APARECIÓ.

(Julio del año 1964)

  Ahora, en verano, al atardecer gusta sentarse, al fresco, en la puerta de la barbería. Justo frente al ayuntamiento. Es un sitio fabuloso. El centro del pueblo. La Fuente Arriba está concurrida. Los obreros, que han dado de mano, pasean hacia el bar de Salvador a tomarse su vaso de vino, con su tapita; otros circulan hacia la taberna de Pepe (la que hay en la acera del Pintor). La juventud aprovecha estas últimas horas de día en que la calor no es tan fuerte para visitar los comercios como excusa para dar un paseito con la persona a la que está rondando. A los que, en lugar de a comprar, vienen aquí para echar fideos, se les nota mucho en la risita nerviosa que les ilumina el rostro. La vieja que ha de visitar o el viejo que desea afeitarse. También quienes esperan que algún manijero les avise para mañana. Y la chiquillería que como las golondrinas, parece que abundan más en este tiempo. También andan en la plaza, los locos sueltos, Sí, querido lector, en mi pueblo tenemos toda una colección de locos (hablo de los reconocidos como tal) que a veces están en el San José y otras muchas andan sueltos. La verdad es que a ninguno se le ve peligroso.

  Estábamos, mi padre y yo, al fresco. Un hombre delgado, bajo, de unos cincuenta años se nos acerca. No nos dimos cuenta y nos sorprendió. A aquel hombre siempre se le oía llegar. Esta vez venía cabizbajo, silencioso, lloroso y triste. Él, que siempre llegaba interpretando sus canciones clásicas favoritas. Quien nos descubrió que existe una “canción del Olvido”, que repetía una y mil veces, en esta ocasión no fue así. Se paró justo delante de mi padre y con voz desconsolada dijo:

–  “Maestro, tengo el problema más grande de mi vida”.

–  ¿Qué te ocurre, hombre?

–  Que le busqué por todas partes y no lo encuentro.

–  A… ¿quién?

–  A quién va a ser, a mi perro.

–  ¿Cuándo se te perdió?

–  Esta mañana, se me escapó y pensé que pronto volvería, pero…

–  No te preocupes hombre, seguramente esta noche vuelve. Cuando le dé hambre… ya verás.

–  Que no, maestro, que he preguntado a todo el mundo y nadie lo ha visto. ¡Ha desaparecido!

–  Vamos a ver, los perros no desaparecen así como así.

–  Quiere decir que alguien se lo ha llevado. Y yo ya me he acostumbrado a vivir con él. Prefiero morirme, si no lo encuentro.

–  Te aseguro que aparecerá.

–  ¡Que no maestro, que yo sé que no aparece!

–  Ah, ¿no?

–  ¡¡No!! ¡Qué lástima!

–  Mira escríbele a Franco y verás como te lo busca.

–  ¡¡¡Vale!!! ¡¡Yo tengo una letra muy bonita!!

–  Eso es importante, porque si ve una fullerata no te hace caso.

–  ¡¡¡Gracias!!!, gracias…

  Así nuestro pequeño hombrecillo enfiló hacia la acera de la farmacia y pasó delante de la posá como alma que lleva el diablo, desapareciendo de nuestra vista. Sólo pretendía levantarle el ánimo durante unos días, mientras el perro aparecía y evitar así que cometiera una locura, llevado por su tristeza.
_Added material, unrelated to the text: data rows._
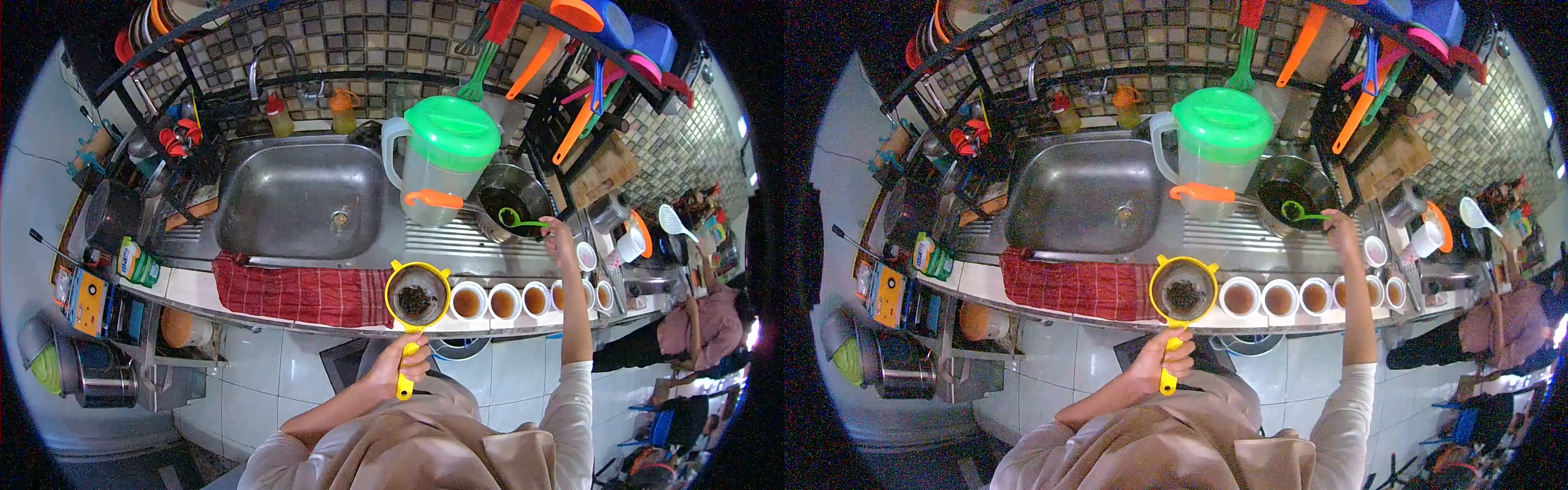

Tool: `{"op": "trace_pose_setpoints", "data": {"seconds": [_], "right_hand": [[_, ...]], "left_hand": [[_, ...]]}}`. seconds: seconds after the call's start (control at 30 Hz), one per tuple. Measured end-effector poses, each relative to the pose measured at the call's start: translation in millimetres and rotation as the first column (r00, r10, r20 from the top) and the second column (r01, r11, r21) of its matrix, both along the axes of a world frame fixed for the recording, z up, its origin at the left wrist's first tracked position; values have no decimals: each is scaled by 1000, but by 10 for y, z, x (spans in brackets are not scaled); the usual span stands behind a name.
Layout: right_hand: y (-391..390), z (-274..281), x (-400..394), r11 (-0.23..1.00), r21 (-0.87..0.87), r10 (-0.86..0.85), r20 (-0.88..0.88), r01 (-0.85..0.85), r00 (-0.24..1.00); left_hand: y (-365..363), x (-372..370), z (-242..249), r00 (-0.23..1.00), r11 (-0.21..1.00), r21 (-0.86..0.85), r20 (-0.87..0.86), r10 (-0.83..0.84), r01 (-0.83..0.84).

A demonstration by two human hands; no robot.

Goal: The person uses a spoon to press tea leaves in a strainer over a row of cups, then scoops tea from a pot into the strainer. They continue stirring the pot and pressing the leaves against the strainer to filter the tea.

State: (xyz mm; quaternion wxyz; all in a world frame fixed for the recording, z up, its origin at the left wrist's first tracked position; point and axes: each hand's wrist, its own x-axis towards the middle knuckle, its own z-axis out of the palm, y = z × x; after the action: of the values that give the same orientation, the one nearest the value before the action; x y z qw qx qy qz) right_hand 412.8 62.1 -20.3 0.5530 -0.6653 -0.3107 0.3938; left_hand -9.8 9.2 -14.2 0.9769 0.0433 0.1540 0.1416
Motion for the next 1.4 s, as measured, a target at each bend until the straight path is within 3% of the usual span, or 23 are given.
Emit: {"op": "trace_pose_setpoints", "data": {"seconds": [0.13, 0.27, 1.4], "right_hand": [[-20, 138, -150, 996, 47, -76, -49, 78, 996], [-11, 102, -69, 998, 13, -63, 57, 62, 996], [9, 49, -148, 997, 55, -52, -60, 55, 997]], "left_hand": [[-8, -2, 22, 1000, 1000, 17, -16, 9, -9], [-8, -6, -20, 1000, 1000, -3, 11, 8, -8], [-4, -18, -53, 999, 1000, -16, 46, 1, -1]]}}
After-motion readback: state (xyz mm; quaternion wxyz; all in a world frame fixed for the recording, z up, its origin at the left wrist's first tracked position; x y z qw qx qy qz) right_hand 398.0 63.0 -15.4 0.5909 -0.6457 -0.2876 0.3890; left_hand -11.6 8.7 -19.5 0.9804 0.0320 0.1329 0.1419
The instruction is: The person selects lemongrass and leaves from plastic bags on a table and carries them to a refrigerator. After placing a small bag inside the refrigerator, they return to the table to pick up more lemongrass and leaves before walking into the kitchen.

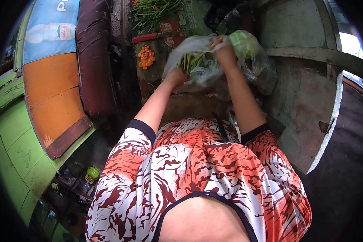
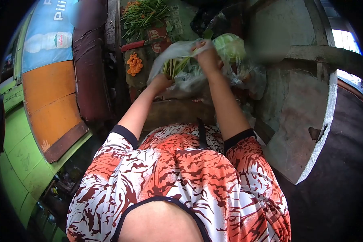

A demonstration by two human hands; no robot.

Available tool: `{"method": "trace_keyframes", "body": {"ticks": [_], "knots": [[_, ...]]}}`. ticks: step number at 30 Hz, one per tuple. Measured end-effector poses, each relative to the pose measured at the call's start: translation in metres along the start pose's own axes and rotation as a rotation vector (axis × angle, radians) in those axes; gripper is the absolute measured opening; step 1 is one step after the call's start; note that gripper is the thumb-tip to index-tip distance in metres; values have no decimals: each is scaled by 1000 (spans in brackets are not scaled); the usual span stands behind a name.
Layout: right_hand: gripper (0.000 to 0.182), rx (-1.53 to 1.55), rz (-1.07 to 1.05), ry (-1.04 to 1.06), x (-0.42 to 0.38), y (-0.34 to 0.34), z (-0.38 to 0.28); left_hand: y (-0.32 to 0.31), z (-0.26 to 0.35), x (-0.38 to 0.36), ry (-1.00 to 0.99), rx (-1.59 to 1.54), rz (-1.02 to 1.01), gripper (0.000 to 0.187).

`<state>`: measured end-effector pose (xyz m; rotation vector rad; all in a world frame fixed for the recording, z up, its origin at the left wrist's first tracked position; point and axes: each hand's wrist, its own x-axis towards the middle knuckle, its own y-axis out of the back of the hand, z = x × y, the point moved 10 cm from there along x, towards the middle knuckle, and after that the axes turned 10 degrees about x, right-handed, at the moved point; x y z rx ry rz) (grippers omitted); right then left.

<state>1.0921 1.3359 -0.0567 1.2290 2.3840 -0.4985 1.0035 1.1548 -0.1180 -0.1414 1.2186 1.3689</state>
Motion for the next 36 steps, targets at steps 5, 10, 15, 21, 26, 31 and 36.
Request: {"method": "trace_keyframes", "body": {"ticks": [5, 10, 15, 21, 26, 31, 36], "knots": [[22, -79, -56, -144, 6, -6, -2, -2, -11, -16, -44, -23, 207, 29], [24, -506, -336, -357, -17, -46, 48, 2, -8, -24, 8, -28, 305, 26], [38, -775, -168, 80, -2, -52, 43, 11, 10, -46, 39, 56, 293, 21], [19, -385, -401, -271, -4, -39, 55, 3, 11, -42, 44, 130, 313, 23], [18, -362, -304, -288, -16, -23, 36, 14, 12, -36, -152, -75, 366, 27], [32, -873, -252, 1069, -33, -56, -40, 27, 43, -46, -225, 69, 391, 26], [42, -1183, -393, 73, 21, -52, 50, 20, 58, -24, -320, 137, 351, 26]]}}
  Desde el día siguiente, cada tarde volvía, entre apenado y esperanzado aseguraba haber escrito una bonita carta al Generalísimo.

  Ya se quejaba de la falta de prontitud para la respuesta, y empezaba a dudar si sería buena la idea de decirle a Franco, Caudillo de España, que le buscase su perrito, cuando una tarde apareció, todo nervioso, con una carta en la mano gritando: ¡¡¡Me ha contestado!!! ¡¡¡Me ha contestado!!! 

–  ¿Qué pasa?  ¿Apareció tu perro?

–  No, eso no, pero aquí dice que me lo va buscar la guardia civil.

–  ¿Qué es lo que pone exactamente?.

–  “Su Excelencia, el Generalísimo, no se dedica a esos menesteres. No obstante, desde El Palacio del Pardo, hemos dado órdenes a la Guardia Civil de la comarca para que colabore con usted en la búsqueda…”

  Y así fue como “el loco del telégrafo” (era así como todos le llamaban, “el del telégrafo”) consiguió dos días después de recibida la respuesta, a su muy atenta misiva, que su perro apareciera, custodiado por la benemérita.